Tunisie. Le président Saïed limoge 57 magistrats

 Tunisie. Le président Saïed limoge 57 magistrats

Accusant lors d’un conseil des ministres mercredi soir des magistrats d’entrave à la justice et de corruption, entre autres abus, le président de la République Kais Saïed a lui-même limogé dans la même soirée près d’une soixantaine de magistrats.

La décision dite d’assainissement du secteur de la magistrature a été officialisée peu avant minuit par un décret présidentiel paru dans la foulée dans le Journal officiel, en date du 1er juin 2022, portant révocation de 57 magistrats.

En font partie notamment le président du Conseil supérieur de la magistrature (CSM) déjà dissout par le président Saïed en février dernier, Youssef Bouzakher, l’ancien procureur de la République, Béchir Akremi, l’ancien premier président de la Cour de cassation, Taieb Rached mais aussi l’ancien substitut du procureur de la République et ancien porte-parole du Pôle judiciaire de lutte contre le terrorisme, Sofiene Sliti.

Le décret précise que cette décision est irrévocable, sauf en cas de l’obtention d’un jugement définitif auprès de la justice pénale.

Commentant ce que certains ont qualifié de purge ou encore de séisme et de tsunami judiciaire, l’ancienne juge et ex candidate à la présidentielle, Kalthoum Kannou, a déclaré : « Si j’étais restée dans le corps des magistrats, je serais sans doute dans la liste des juges limogés. Je peux vous assurer que certains de ces confrères ont été évincés simplement pour avoir critiqué le président de la République, et non parce qu’ils ont reçu des pots de vin ou sont corrompus. Que dieu protège notre pays ! ».

 

Une liste hétéroclite et politisée

Hétérogène, la liste comporte certains noms autour desquels pèsent de sérieuses suspicions de corruption, à l’image de la jeune magistrate Ikram Mokdad arrêtée en 2021 lorsqu’elle transportait la coquette somme de 500 mille euros en liquide dans son véhicule. Toutefois, d’autres figures sont persuadées d’avoir été radiées pour avoir émis des avis critiques du coup de force présidentiel du 25 juillet, ou encore pour leur proximité présumée avec l’islam politique, objet par conséquent d’un « règlement de comptes ».

En 2012, au plus fort de la domination politique du parti Ennahdha au lendemain de la révolution, l’ancien ministre de la Justice Noureddine Bhiri avait tenté de limoger 82 magistrats suspectés de proximité avec l’ancien régime de Ben Ali. La plupart d’entre eux avaient fini par être réintégrés, cinq seulement ayant été traduits à l’époque devant un conseil de discipline.
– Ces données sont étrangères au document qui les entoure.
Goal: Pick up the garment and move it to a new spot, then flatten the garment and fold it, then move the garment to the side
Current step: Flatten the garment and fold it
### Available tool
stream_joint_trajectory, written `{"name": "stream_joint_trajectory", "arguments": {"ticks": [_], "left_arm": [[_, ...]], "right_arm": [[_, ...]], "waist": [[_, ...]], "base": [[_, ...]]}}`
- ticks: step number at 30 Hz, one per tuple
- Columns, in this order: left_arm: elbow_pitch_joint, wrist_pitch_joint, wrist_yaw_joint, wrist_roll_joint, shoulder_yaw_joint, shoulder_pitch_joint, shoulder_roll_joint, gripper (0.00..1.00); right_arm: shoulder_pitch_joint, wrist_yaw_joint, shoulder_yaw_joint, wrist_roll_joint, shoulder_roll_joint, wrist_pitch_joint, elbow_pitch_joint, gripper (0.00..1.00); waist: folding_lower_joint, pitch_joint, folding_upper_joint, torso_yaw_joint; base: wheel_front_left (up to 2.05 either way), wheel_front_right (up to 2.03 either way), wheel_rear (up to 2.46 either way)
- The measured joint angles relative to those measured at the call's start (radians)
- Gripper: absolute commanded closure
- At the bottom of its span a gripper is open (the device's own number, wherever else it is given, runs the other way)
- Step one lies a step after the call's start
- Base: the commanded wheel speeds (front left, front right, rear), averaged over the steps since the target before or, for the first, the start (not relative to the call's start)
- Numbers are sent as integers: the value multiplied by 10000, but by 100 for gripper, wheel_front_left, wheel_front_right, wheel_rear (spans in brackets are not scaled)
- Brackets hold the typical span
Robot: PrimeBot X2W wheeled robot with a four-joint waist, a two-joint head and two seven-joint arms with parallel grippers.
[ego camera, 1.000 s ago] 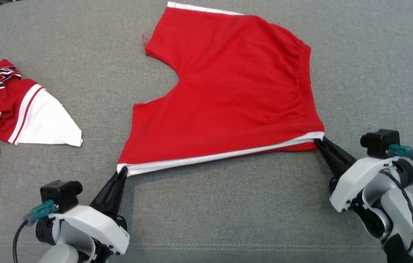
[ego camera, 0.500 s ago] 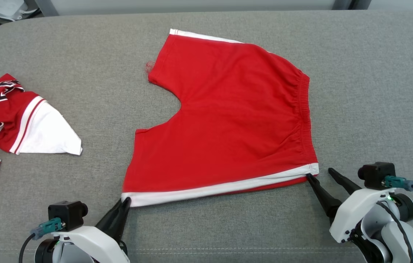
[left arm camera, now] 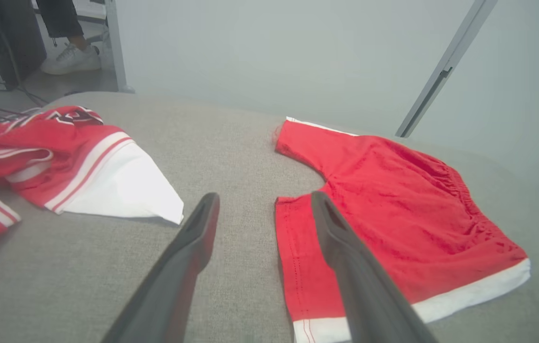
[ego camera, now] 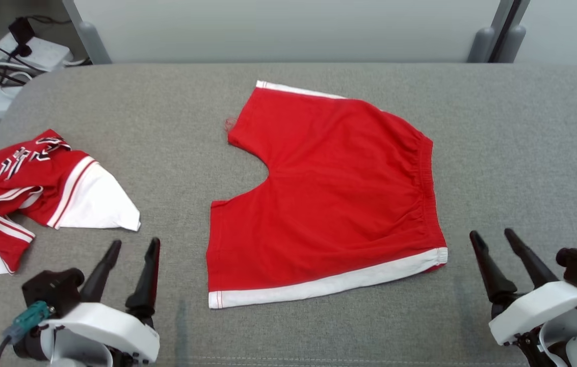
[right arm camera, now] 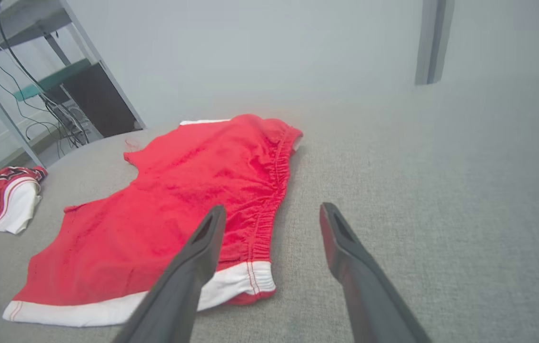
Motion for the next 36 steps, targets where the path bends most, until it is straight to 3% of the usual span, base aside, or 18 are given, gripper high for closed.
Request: {"name": "stream_joint_trajectory", "arguments": {"ticks": [12, 20, 28, 36], "left_arm": [[871, -1390, 259, 581, 1009, -1435, -353, 0], [1507, -1570, 150, 1549, 1662, -507, -803, 0], [1087, -1572, -587, 2387, 2366, 1278, -1593, 0], [1141, -1572, -1335, 3455, 2215, 1417, -1570, 0]], "right_arm": [[120, 0, -1511, -2485, 1104, -1793, -1106, 0], [558, 0, -1753, -3093, 1409, -1985, -842, 0], [1370, 0, -1852, -3264, 1626, -2050, -621, 0], [1918, 0, -1822, -3572, 1879, -2073, -646, 0]], "waist": [[0, -870, 0, -87], [0, -1080, 0, -171], [0, -1350, 0, -64], [0, -1504, 0, 123]], "base": [[0, 0, 0], [0, 0, 0], [0, 0, 0], [0, 0, 0]]}}
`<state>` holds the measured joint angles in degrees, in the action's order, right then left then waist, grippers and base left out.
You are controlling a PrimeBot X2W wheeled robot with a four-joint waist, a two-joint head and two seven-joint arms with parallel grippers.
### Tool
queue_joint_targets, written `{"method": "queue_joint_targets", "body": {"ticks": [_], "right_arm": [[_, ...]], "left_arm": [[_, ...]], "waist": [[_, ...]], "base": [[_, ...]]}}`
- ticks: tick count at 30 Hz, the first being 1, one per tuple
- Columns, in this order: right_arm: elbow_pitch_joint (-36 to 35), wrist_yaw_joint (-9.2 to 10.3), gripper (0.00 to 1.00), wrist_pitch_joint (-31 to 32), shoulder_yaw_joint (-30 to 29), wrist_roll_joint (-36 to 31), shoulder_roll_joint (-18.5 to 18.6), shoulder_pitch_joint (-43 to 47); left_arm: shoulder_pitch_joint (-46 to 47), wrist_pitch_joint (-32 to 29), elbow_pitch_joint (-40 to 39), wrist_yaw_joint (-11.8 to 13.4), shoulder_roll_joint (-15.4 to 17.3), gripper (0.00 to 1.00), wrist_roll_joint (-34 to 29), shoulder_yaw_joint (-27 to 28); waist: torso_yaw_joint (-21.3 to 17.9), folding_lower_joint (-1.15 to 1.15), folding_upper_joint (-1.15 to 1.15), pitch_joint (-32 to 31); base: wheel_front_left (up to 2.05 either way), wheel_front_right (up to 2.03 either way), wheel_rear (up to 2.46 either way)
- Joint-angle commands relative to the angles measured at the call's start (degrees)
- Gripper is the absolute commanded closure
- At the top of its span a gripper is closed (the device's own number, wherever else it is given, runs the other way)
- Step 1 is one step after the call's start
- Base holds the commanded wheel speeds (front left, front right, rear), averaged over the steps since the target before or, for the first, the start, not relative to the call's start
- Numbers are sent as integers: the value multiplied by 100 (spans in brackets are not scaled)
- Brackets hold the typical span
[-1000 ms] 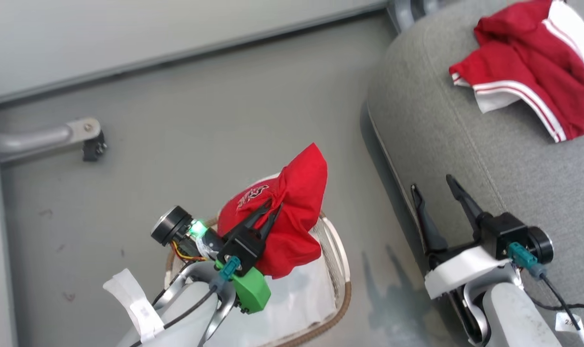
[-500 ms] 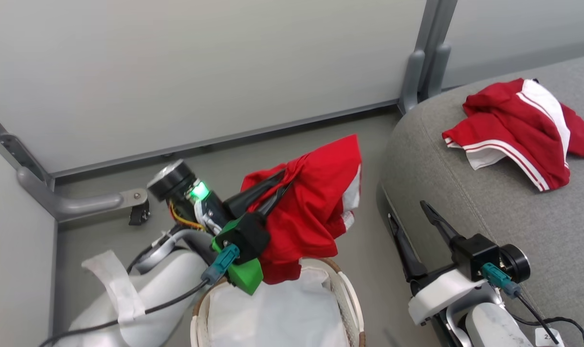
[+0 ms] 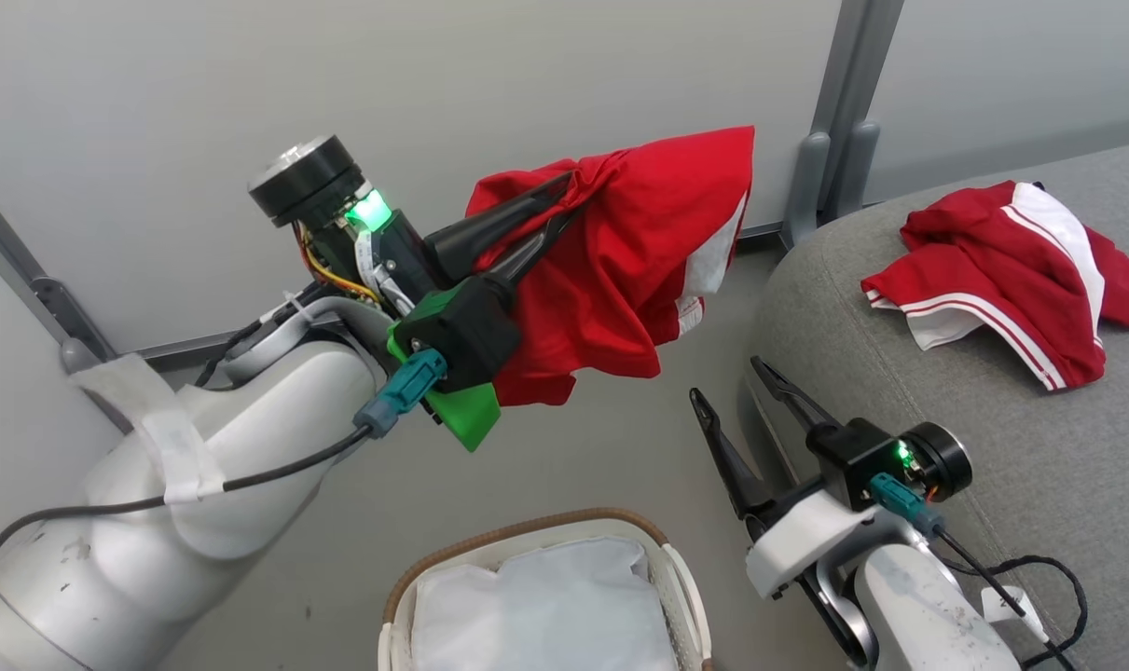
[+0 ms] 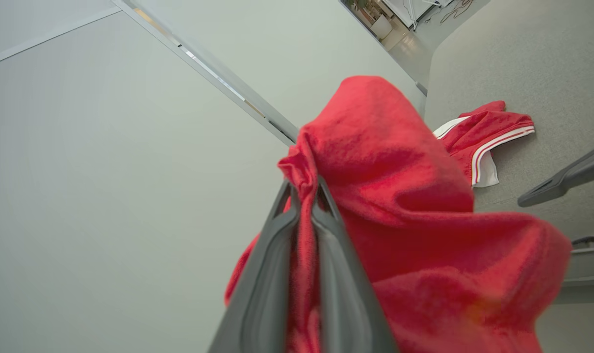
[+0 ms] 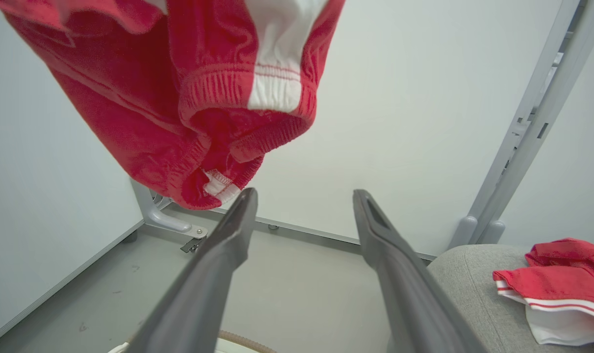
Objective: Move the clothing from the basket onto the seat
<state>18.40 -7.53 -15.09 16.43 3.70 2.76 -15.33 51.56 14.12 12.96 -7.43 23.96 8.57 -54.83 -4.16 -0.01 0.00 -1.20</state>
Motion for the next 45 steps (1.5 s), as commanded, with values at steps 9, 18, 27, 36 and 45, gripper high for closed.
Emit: {"method": "queue_joint_targets", "body": {"ticks": [9,18,27,36,45], "right_arm": [[232,8,0,-11,-15,-185,22,-672],[55,8,0,-11,-10,-287,22,-1081],[-205,7,100,-12,100,-226,22,-1035],[-381,8,100,-11,21,-229,25,-829],[-410,8,100,-11,-233,-331,21,-740]], "left_arm": [[359,1,-81,3,-101,100,367,-342],[138,46,-58,4,-66,100,754,-661],[-341,85,208,106,-42,100,1209,-500],[-1241,113,387,357,-223,0,1666,27],[-2482,108,264,503,-796,0,1666,998]], "waist": [[109,1,0,15],[189,1,0,5],[146,1,0,10],[66,1,0,75],[65,1,0,173]], "base": [[0,0,0],[0,0,0],[0,0,0],[0,0,0],[0,0,0]]}}
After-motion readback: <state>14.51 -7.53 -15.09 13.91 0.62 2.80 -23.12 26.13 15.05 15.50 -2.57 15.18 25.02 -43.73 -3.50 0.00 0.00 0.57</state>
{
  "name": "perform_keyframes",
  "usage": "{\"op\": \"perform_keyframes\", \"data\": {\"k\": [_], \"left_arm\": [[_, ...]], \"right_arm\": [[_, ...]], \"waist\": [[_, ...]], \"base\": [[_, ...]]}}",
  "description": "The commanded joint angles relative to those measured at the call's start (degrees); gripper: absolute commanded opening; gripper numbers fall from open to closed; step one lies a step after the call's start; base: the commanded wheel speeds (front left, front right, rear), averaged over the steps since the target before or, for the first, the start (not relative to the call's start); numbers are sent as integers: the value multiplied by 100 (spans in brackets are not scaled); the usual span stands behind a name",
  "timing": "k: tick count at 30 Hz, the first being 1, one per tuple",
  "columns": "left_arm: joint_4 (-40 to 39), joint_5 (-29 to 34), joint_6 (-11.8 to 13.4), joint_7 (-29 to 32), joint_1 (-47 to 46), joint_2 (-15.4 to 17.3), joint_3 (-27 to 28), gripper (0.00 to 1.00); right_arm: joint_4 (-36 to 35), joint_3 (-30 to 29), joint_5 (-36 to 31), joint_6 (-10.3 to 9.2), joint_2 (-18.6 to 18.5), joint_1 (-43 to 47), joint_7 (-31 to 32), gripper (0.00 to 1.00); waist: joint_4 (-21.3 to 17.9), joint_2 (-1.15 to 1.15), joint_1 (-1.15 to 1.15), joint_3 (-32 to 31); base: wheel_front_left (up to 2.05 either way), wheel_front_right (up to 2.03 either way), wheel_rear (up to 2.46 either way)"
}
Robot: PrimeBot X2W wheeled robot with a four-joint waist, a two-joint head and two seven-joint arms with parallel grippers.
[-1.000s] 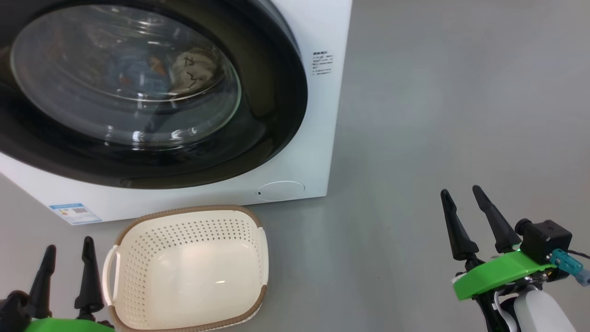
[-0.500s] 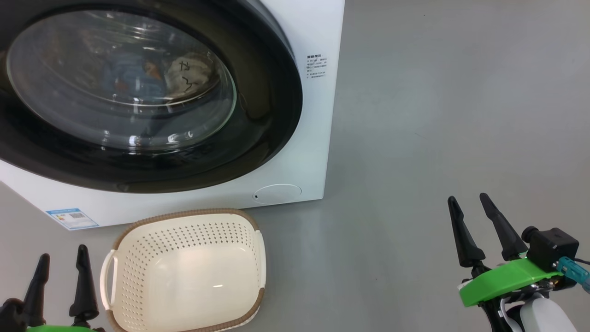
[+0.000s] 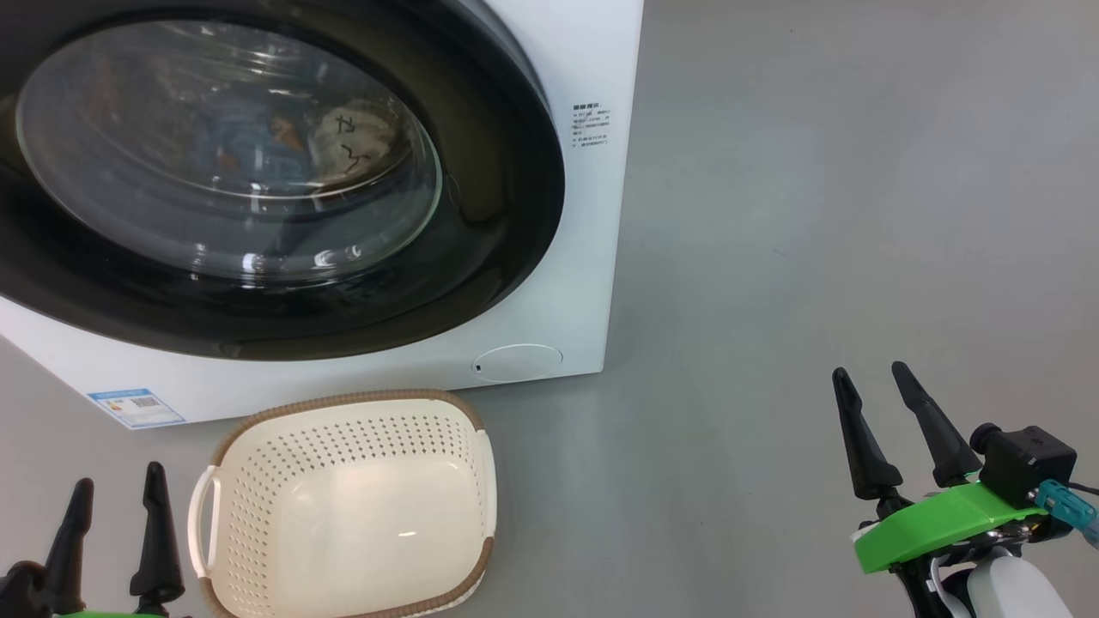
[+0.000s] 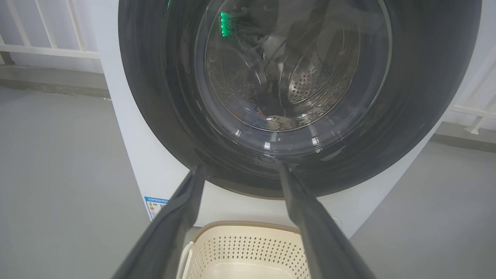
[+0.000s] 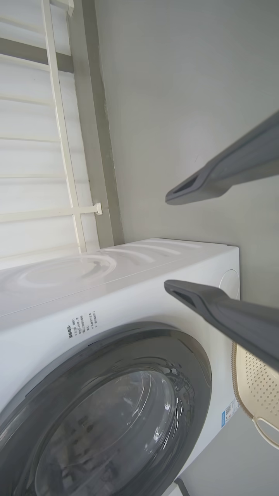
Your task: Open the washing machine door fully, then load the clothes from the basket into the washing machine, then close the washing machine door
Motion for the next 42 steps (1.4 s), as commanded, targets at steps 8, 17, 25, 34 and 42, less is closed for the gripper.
{"op": "perform_keyframes", "data": {"k": [8, 17, 25, 34, 42], "left_arm": [[-196, 19, -9, -36, -75, 137, 224, 100], [153, -161, 1, 52, -1, -178, -58, 0], [179, -608, 10, 184, -45, -210, -56, 0], [219, -1107, 10, 333, -107, -245, -53, 0], [254, -1549, 7, 466, -159, -277, -50, 0]], "right_arm": [[-176, 125, -27, -42, -19, 62, -27, 100], [166, -16, 169, 0, 87, 65, 42, 0], [138, -68, 642, -3, 105, 86, 164, 0], [106, -127, 1167, -6, 128, 98, 299, 0], [70, -181, 1632, -8, 150, 116, 420, 0]], "waist": [[22, 0, 0, -15], [29, 0, 1, -26], [27, 0, 1, -83], [25, 0, 0, -134], [24, 0, 0, -181]], "base": [[0, 0, 0], [0, 0, 0], [0, 0, 0], [0, 0, 0], [0, 0, 0]]}}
Le président Saïed a également annoncé le soir du 1er juin l’amendement de la loi électorale « pour préparer le terrain au référendum du 25 juillet 2022 portant sur la nouvelle constitution pour une nouvelle République ». Plusieurs dispositions d’articles de l’ancien code électoral de 2014 y sont abrogées, tandis que d’autres articles y sont ajoutés « de façon fort opportune » selon l’opposition, de sorte de rendre plus flexibles les registres des électeurs, à moins de deux mois d’un rendez-vous électoral.